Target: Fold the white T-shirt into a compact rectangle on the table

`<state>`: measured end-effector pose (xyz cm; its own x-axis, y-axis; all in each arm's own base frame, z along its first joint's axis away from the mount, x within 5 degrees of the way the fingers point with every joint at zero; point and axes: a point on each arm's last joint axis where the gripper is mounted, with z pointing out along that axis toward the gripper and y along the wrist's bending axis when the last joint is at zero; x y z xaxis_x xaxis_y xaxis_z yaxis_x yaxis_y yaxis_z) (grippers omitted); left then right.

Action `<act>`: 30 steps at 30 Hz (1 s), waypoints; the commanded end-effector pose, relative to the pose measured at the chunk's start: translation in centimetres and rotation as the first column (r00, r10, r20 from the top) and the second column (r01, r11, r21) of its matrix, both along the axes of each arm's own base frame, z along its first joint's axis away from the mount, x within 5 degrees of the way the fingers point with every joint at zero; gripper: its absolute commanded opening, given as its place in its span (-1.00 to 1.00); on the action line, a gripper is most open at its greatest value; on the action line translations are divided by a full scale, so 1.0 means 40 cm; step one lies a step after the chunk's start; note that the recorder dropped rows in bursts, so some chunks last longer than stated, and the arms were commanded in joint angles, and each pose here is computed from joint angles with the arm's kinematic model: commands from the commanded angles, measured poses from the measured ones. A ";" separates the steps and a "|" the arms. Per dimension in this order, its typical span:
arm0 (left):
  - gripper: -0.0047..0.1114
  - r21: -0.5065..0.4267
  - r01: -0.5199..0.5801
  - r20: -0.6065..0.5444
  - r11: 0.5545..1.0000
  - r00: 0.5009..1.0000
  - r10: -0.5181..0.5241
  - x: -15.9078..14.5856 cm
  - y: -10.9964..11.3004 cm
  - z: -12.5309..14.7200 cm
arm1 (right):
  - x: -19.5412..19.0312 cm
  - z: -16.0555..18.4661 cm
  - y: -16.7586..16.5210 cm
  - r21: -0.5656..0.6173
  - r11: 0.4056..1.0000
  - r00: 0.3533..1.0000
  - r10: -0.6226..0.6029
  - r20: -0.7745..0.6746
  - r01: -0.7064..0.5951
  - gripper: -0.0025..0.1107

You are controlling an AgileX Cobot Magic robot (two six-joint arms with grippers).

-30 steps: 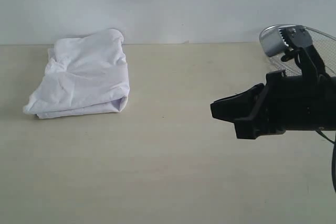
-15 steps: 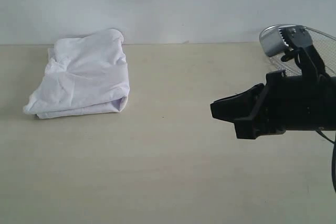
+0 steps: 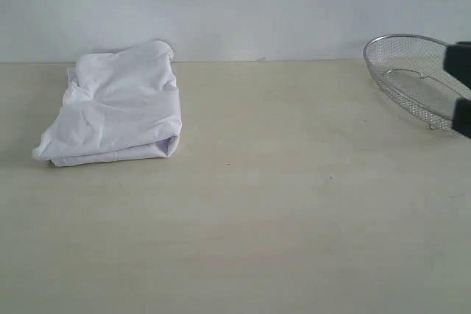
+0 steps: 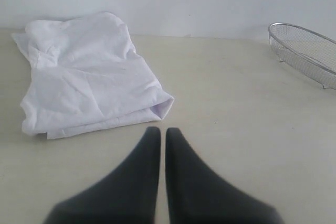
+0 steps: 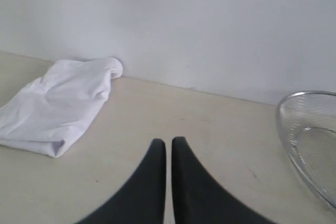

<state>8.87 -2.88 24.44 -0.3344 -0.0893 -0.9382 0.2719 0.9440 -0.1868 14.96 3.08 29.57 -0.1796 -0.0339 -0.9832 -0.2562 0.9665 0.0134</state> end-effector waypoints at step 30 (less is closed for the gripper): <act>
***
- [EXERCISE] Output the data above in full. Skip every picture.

- [ANSWER FOR THE TASK]
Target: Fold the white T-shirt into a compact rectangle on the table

`<state>`: measured end-effector pose (xyz cm; its own x-axis, y-axis; all in each arm's own base frame, z along its first joint's axis away from the mount, x within 5 degrees of the way the fingers point with every joint at zero; point and axes: a point on each arm's last joint axis where the gripper is mounted, with z pointing out along that axis toward the gripper and y along the wrist's bending axis when the last joint is at zero; x y z xaxis_x xaxis_y xaxis_z yaxis_x yaxis_y yaxis_z) (grippers omitted); left then right.

Action `<act>`: 30 steps at 30 Hz (1 s), waypoints; the commanded end-effector pose, relative to the pose measured at the chunk's start: translation in centimetres and rotation as the first column (r00, r10, r20 from the top) and the second column (r01, r11, r21) of its matrix, both along the axes of each arm's own base frame, z along its first joint's axis away from the mount, x within 5 degrees of the way the fingers point with every joint at zero; gripper: its absolute commanded opening, given as its place in its span (-1.00 to 1.00); on the action line, a gripper is most open at its greatest value; on the action line translations are divided by a full scale, so 1.0 means 40 cm; step one lies a step after the chunk's start; note that the recorder dropped rows in bursts, so some chunks last longer than stated, and the arms were commanded in joint angles, and each pose here is computed from joint angles with the arm's kinematic model: commands from the commanded angles, measured poses from the measured ones. A ";" separates the steps and a "|" the arms. Per dimension in this order, its typical span:
arm0 (left):
  - gripper: -0.0047..0.1114
  - r21: -0.5065..0.4267
  - r01: -0.5199..0.5801
  - r20: -0.6065..0.5444
  - r11: 0.5545..1.0000
  - r00: 0.5009..1.0000
  - r10: -0.5181..0.5241
  - x: -15.9078..14.5856 cm
  - y: -10.9964..11.3004 cm
  - z: -12.5309..14.7200 cm
arm1 (right):
  - x: -19.5412..19.0312 cm
  - z: -16.0555..18.4661 cm
  - y: -16.7586..16.5210 cm
  - r21: -0.5656..0.6173
  - r11: 0.4056..1.0000
  - r00: 0.3533..1.0000
  - r10: -0.6226..0.6029
  - r20: -0.7745..0.6746
  - r01: -0.7064..0.5951
  - gripper: -0.0025..0.1107

You are controlling an AgileX Cobot Magic robot (two six-joint arms with grippers).

-30 steps: 
-15 steps: 
+0 steps: 
+0 steps: 
+0 steps: 

<state>8.87 -2.88 24.44 -0.3344 -0.0893 -0.9382 0.2719 0.9440 -0.1868 14.96 3.08 29.57 -0.1796 -0.0339 -0.9832 -0.2562 0.9665 0.0134</state> end-effector waypoints at step 30 (less is closed for the gripper): <act>

There is no more output for this exercise.